## PROBLEM DETAILS
A word-for-word copy of the listing is needed. Retype it in full.

======== DATA FOR REVIEW

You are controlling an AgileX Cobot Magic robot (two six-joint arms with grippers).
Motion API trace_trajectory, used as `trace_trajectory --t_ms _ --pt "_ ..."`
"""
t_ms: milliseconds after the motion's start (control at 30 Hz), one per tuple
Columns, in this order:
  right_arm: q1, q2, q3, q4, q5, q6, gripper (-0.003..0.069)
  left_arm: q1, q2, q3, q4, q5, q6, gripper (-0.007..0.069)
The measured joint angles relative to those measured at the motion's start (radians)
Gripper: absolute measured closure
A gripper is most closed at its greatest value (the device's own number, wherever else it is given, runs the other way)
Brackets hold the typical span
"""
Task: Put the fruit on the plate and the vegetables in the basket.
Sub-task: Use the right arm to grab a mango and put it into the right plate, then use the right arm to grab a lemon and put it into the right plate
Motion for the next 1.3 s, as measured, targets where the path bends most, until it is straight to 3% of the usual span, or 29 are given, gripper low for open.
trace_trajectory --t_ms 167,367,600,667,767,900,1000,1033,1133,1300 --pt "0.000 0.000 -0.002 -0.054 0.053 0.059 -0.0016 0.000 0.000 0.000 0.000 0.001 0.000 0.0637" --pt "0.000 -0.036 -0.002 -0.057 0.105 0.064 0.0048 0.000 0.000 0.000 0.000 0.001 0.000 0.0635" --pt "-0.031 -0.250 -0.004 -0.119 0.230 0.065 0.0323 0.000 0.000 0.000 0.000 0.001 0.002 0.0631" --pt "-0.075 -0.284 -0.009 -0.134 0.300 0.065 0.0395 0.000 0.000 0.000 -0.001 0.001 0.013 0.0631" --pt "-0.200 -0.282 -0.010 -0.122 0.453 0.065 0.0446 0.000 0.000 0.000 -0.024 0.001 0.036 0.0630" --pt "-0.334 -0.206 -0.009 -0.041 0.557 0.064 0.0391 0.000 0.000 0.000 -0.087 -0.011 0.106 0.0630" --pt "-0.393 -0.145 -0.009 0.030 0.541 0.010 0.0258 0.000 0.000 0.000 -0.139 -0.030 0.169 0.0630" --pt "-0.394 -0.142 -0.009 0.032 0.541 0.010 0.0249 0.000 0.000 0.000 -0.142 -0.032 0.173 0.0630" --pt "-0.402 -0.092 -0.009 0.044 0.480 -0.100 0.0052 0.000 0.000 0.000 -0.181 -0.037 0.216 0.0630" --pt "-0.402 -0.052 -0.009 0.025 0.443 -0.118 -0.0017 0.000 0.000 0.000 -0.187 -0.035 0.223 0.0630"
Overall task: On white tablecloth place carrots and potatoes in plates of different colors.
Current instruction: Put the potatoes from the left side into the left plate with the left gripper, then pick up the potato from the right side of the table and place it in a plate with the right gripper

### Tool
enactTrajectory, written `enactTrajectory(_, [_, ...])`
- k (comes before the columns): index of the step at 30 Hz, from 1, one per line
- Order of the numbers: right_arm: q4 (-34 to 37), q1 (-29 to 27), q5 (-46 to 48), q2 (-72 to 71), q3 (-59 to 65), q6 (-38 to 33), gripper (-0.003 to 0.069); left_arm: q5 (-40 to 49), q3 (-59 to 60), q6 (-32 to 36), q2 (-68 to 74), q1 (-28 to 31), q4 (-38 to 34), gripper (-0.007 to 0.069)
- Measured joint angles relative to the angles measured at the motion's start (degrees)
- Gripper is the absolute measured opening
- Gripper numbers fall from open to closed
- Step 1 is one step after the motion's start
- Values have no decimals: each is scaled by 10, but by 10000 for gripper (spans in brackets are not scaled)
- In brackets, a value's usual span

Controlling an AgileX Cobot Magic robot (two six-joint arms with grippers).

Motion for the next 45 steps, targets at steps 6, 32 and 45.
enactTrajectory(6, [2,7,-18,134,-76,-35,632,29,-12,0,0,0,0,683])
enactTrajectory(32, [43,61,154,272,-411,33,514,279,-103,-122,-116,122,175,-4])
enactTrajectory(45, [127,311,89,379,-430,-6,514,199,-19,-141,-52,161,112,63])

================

## EXPECTED ANSWER
You are controlling an AgileX Cobot Magic robot (two six-joint arms with grippers).
Motion API trace_trajectory, used as `trace_trajectory --t_ms _ --pt "_ ..."`
"""
t_ms: milliseconds after the motion's start (control at 30 Hz), one per tuple
Columns, in this order:
  right_arm: q1, q2, q3, q4, q5, q6, gripper (-0.003..0.069)
  left_arm: q1, q2, q3, q4, q5, q6, gripper (-0.007..0.069)
The measured joint angles relative to those measured at the motion's start (radians)
Gripper: absolute measured closure
A gripper is most closed at its greatest value (the device's own number, wherever else it is given, runs the other way)
Brackets hold the typical span
"""
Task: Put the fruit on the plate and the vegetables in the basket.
Sub-task: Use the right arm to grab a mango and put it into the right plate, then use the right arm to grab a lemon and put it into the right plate
Motion for the next 1.3 s, as measured, targets where the path bends most, until it is straight to 3% of the usual span, or 29 are given, gripper low for open.
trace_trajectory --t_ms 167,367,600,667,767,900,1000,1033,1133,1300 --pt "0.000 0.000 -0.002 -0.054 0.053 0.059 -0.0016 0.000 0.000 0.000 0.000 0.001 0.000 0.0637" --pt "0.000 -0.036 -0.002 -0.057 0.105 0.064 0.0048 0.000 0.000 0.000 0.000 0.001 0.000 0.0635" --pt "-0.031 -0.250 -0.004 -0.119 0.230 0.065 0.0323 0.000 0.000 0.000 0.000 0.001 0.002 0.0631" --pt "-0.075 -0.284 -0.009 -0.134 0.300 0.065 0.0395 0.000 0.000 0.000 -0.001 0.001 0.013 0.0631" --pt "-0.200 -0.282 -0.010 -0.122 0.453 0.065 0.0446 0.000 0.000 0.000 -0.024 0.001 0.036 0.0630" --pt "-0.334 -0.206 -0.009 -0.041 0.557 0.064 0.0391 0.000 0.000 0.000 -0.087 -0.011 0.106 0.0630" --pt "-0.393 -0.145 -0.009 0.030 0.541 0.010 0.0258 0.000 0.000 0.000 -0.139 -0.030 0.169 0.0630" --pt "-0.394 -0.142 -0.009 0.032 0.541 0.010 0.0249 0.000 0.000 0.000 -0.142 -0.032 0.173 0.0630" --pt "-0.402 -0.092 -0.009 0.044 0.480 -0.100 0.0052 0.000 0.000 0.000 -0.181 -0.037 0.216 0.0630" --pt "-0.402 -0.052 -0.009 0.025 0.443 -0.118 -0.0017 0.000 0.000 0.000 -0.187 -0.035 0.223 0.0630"
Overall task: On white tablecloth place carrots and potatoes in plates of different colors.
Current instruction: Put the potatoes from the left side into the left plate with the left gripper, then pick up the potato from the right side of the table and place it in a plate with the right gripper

### Tool
enactTrajectory, written `enactTrajectory(_, [_, ...])`
- k (comes before the columns): index of the step at 30 Hz, from 1, one per line
- Order of the numbers: right_arm: q4 (-34 to 37), q1 (-29 to 27), q5 (-46 to 48), q2 (-72 to 71), q3 (-59 to 65), q6 (-38 to 33), gripper (-0.003 to 0.069); left_arm: q5 (-40 to 49), q3 (-59 to 60), q6 (-32 to 36), q2 (-68 to 74), q1 (-28 to 31), q4 (-38 to 34), gripper (-0.007 to 0.069)
- Measured joint angles relative to the angles measured at the motion's start (degrees)
- Gripper is the absolute measured opening
- Gripper numbers fall from open to closed
- Step 1 is one step after the motion's start
- Values have no decimals: each is scaled by 10, but by 10000 for gripper (spans in brackets are not scaled)
- In brackets, a value's usual span

Controlling an AgileX Cobot Magic robot (two six-joint arms with grippers).

Motion for the next 45 steps, targets at steps 6, 32 and 45.
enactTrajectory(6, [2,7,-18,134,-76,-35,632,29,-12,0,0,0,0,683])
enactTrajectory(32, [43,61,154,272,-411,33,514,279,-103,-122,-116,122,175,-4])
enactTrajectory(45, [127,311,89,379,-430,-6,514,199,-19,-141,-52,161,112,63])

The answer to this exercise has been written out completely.